Your assignment:
Repeat exactly the opening lines of the records, ending with the line that contains "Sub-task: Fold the".

__________________________________________________

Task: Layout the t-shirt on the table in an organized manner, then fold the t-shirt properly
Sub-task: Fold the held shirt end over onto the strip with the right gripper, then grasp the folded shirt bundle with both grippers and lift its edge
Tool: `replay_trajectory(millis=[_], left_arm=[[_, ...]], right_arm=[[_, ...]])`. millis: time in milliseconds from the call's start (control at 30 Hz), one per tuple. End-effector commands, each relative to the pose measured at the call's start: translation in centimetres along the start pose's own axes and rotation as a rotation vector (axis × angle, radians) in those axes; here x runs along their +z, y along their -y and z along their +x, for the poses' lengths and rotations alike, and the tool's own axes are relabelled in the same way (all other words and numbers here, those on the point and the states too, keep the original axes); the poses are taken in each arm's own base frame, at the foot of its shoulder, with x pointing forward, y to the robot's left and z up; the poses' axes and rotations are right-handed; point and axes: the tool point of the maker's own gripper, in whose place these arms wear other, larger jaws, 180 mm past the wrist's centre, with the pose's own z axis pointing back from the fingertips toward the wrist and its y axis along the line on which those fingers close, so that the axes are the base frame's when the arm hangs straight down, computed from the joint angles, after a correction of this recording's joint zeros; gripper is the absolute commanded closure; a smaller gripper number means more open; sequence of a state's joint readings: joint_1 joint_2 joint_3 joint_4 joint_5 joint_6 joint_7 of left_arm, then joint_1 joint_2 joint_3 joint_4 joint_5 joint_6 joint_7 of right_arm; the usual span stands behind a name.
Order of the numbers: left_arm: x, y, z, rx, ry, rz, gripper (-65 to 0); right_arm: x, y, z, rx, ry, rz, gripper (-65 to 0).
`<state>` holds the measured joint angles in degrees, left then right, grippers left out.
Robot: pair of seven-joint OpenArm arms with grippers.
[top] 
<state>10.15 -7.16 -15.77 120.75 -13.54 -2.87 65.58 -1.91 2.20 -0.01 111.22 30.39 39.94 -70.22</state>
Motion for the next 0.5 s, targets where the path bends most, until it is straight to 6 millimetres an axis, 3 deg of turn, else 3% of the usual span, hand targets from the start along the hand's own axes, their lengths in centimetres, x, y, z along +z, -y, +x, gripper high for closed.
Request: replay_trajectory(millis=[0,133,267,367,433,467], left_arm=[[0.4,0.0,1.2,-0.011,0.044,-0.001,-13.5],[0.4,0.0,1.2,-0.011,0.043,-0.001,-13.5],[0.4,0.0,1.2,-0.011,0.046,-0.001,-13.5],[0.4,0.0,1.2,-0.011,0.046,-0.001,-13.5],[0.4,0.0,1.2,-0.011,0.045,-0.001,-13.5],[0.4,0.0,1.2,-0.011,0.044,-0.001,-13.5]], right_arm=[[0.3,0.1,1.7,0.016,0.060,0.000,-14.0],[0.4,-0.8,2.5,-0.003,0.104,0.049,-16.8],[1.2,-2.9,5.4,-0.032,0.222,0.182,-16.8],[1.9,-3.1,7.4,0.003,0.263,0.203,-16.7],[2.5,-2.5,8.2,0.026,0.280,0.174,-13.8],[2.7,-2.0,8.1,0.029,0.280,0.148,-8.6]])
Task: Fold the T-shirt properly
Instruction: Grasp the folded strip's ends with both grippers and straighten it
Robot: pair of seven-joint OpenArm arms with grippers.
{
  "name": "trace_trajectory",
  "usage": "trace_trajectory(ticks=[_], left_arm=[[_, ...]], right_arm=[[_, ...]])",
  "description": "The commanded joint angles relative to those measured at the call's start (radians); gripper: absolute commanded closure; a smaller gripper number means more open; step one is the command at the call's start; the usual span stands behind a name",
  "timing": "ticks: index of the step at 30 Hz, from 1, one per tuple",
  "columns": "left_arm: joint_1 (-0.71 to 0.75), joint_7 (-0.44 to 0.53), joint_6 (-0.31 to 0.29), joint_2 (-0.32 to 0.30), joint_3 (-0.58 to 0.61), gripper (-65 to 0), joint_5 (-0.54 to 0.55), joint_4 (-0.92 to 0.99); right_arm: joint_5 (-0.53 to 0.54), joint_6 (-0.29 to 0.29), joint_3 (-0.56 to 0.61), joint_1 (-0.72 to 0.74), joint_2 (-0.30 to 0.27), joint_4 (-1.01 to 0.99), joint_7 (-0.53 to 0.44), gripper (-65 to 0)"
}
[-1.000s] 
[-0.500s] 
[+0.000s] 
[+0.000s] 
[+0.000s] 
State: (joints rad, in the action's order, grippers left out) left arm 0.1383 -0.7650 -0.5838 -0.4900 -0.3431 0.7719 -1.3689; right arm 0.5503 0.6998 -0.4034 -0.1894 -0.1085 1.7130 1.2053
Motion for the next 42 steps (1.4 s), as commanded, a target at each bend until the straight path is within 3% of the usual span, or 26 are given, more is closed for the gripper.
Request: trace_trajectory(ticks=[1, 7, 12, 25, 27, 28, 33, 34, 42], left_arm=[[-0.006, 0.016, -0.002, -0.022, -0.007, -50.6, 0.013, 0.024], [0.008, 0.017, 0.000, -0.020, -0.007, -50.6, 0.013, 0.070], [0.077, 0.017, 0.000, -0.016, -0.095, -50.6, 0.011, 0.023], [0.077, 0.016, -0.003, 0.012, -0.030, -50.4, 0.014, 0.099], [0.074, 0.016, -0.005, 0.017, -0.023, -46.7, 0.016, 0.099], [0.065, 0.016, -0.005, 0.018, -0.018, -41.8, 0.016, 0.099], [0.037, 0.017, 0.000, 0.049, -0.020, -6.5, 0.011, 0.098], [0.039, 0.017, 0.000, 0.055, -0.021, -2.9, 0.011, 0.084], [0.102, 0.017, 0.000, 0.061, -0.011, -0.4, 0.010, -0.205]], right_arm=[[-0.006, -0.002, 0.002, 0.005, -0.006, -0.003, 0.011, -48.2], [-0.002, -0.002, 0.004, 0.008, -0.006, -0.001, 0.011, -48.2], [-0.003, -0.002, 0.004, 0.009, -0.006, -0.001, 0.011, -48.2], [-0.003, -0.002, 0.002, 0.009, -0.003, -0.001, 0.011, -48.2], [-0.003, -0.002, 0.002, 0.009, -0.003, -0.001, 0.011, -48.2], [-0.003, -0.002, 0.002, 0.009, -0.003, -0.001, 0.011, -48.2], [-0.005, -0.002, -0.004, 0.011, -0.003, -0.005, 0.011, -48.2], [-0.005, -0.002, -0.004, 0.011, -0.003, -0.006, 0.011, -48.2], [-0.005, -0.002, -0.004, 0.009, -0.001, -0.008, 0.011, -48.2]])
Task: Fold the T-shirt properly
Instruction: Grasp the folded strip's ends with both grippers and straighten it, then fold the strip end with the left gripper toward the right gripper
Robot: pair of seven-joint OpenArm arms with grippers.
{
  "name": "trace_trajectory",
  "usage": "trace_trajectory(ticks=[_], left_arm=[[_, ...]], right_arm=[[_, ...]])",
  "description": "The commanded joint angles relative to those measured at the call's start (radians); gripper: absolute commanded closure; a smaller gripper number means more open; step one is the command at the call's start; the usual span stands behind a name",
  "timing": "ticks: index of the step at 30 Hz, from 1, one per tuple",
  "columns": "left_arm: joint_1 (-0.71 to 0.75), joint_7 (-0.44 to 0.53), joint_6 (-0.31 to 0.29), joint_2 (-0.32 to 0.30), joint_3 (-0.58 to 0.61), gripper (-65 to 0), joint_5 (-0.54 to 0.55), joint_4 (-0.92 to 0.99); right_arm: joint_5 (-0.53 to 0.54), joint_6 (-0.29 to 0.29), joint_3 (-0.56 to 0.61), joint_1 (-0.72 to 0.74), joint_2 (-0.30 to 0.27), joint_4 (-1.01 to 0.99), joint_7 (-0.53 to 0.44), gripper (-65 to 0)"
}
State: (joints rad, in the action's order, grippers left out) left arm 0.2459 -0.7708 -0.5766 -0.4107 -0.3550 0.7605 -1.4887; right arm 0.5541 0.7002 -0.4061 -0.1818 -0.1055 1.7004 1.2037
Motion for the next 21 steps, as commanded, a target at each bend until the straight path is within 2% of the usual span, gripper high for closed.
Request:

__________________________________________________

Task response:
Task: Layout the t-shirt on the table in an organized manner, then fold the t-shirt properly
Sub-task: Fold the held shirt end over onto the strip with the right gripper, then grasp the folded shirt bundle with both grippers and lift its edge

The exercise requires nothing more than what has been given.